Blood, Bones & Butter: Mein Leben ohne Rezept
Zielstrebigkeit, Ehrgeiz, Aufopferung: Keine Vom-Tellerwäscher-zum-Millionär-Geschichte kommt ohne diese Zutaten aus. Das ist nicht originell. Deshalb versuchte es Gabrielle Hamilton lieber mit dem Zen einer Vagabundin, Velvet Underground und der dunklen Erinnerung an eine Zeit, in der Fleisch noch als ganzes Tier verkauft wurde.

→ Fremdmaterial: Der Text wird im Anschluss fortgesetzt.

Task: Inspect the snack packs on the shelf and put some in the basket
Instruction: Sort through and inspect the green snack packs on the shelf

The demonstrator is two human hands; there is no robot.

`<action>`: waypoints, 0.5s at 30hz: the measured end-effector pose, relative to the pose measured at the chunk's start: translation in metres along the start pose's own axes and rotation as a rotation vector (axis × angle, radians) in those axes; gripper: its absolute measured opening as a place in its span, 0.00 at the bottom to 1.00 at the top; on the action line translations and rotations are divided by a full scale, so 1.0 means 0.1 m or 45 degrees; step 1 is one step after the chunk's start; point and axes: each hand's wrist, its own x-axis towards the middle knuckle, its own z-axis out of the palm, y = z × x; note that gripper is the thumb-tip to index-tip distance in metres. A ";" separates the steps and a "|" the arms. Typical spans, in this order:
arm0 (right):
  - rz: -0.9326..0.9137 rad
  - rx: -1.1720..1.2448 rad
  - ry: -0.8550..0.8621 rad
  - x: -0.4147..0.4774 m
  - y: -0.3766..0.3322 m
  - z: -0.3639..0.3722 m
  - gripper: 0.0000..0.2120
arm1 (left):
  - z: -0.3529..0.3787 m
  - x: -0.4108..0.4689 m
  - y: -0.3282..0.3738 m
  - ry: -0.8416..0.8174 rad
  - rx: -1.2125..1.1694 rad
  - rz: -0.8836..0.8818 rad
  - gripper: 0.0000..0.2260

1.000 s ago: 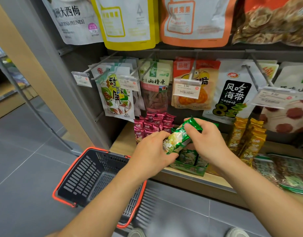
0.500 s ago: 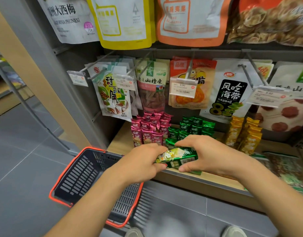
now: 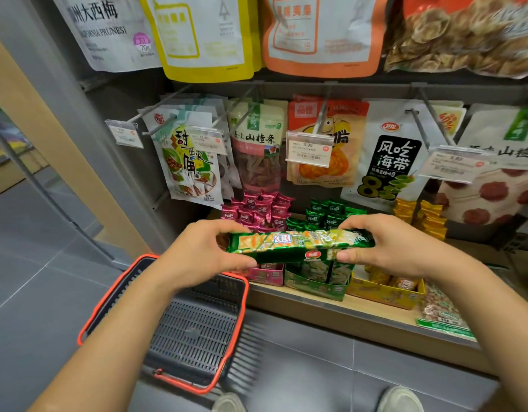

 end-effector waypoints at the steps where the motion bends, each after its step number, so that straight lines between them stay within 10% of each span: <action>1: 0.007 0.024 -0.041 -0.01 0.00 -0.01 0.24 | -0.01 0.00 0.00 0.018 -0.133 -0.006 0.18; 5: 0.057 0.325 -0.113 -0.06 -0.02 -0.05 0.25 | -0.04 0.01 0.00 0.191 -0.592 0.013 0.07; 15: 0.151 0.748 0.020 -0.07 -0.10 0.04 0.35 | 0.03 0.05 -0.06 0.259 -0.873 -0.166 0.21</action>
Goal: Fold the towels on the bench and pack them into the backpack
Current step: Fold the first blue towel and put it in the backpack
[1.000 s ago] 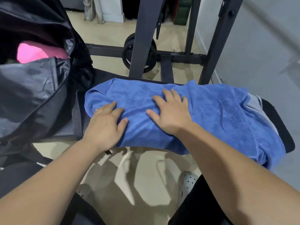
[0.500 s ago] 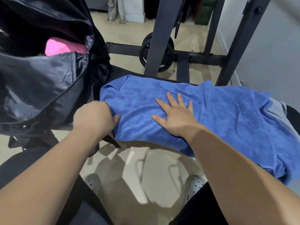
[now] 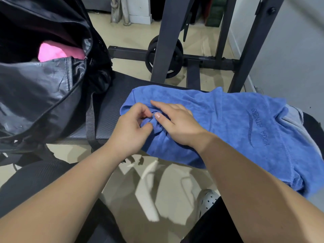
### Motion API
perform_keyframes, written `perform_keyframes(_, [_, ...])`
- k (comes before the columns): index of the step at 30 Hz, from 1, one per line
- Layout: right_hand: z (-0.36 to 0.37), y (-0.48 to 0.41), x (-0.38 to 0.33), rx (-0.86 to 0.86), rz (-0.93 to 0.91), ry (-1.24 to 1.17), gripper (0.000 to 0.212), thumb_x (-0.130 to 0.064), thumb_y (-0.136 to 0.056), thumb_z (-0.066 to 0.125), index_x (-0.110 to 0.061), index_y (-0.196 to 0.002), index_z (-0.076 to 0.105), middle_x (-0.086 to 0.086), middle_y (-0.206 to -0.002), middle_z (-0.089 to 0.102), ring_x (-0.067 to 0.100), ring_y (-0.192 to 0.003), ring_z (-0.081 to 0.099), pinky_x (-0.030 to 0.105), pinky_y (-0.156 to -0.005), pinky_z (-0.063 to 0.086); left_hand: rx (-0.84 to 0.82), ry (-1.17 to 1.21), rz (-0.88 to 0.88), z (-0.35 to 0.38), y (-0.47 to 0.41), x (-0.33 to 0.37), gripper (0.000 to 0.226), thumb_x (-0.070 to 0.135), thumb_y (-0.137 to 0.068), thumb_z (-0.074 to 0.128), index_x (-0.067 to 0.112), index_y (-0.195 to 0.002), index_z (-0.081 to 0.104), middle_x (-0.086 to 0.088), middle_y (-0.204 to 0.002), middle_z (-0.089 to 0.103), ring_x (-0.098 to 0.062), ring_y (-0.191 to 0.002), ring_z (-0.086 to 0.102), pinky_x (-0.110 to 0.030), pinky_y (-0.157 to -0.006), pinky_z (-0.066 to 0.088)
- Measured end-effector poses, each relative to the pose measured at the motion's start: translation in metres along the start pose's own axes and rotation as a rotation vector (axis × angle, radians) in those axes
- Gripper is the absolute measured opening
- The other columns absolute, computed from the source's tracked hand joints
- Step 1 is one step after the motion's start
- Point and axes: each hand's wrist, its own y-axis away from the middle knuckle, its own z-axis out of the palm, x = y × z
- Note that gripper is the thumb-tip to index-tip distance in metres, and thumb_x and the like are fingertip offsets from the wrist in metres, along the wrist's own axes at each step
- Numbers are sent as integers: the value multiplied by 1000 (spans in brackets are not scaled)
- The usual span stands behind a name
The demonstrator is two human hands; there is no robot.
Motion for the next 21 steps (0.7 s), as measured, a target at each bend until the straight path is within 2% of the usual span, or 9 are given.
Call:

Gabrielle - ihre französische Mutter nennt sie Prune, Pfläumchen - wächst als Nesthäkchen in einem Haus voller Geschwister, voller für das Amerika der 70er Jahre exotischer Gerichte, voller Feste und Gäste auf. Kochen, das heißt Abenteuer, Liebe, Familie - und jede Menge Arbeit. Dieses Idyll verkehrt sich jäh ins Gegenteil, als ihre Eltern sich scheiden lassen, getrennte Wege gehen und verduften. Das Pfläumchen lernt, sich allein durchzuschlagen - wenn's sein muss illegal. Mit dreizehn ergattert sie ihren ersten Job als Tellerwäscherin, mit sechzehn absolviert sie knochenharte Schichten als Kellnerin, später arbeitet sie unter Hochdruck im Maschinenraum der Gastronomie, dem Catering Business, im Akkord. Mit dem Herz einer Pippi Langstrumpf und dem Mundwerk eines Matrosen setzt sie sich in dieser Welt durch. Und steht nach Jahren des Chaos und der Einsamkeit mit zu vielen Drogen und zu wenig Schlaf plötzlich in einem wahrgewordenen Traum: ihrem eigenen Restaurant, dem Prune im New Yorker East Village.
Die Geschichte ist nicht nur in sich schon irgendwie bezaubernd, sondern wird zusätzlich auch überaus lebeding und blumig erzählt. Es macht Freude Hamilton bei ihren Erlebnissen zu folgen und zu staunen, wie eine der rennomiertesten Köchinnen des Landes "ganz nebenbei" auch zu einer der wohl lesenswertesten Autorinnen rund ums Thema Essen werden konnte.
Außerdem muss man dem Werk eines lassen: Es steckt an. Es motiviert einen selbst morgens besser aus den Federn zu kommen und die Welt vielleicht ein klein wenig mit anderen Augen zu sehen. Oder zumindest: Mal wieder mit Lust und Leidenschaft zu kochen. Bon Appétit!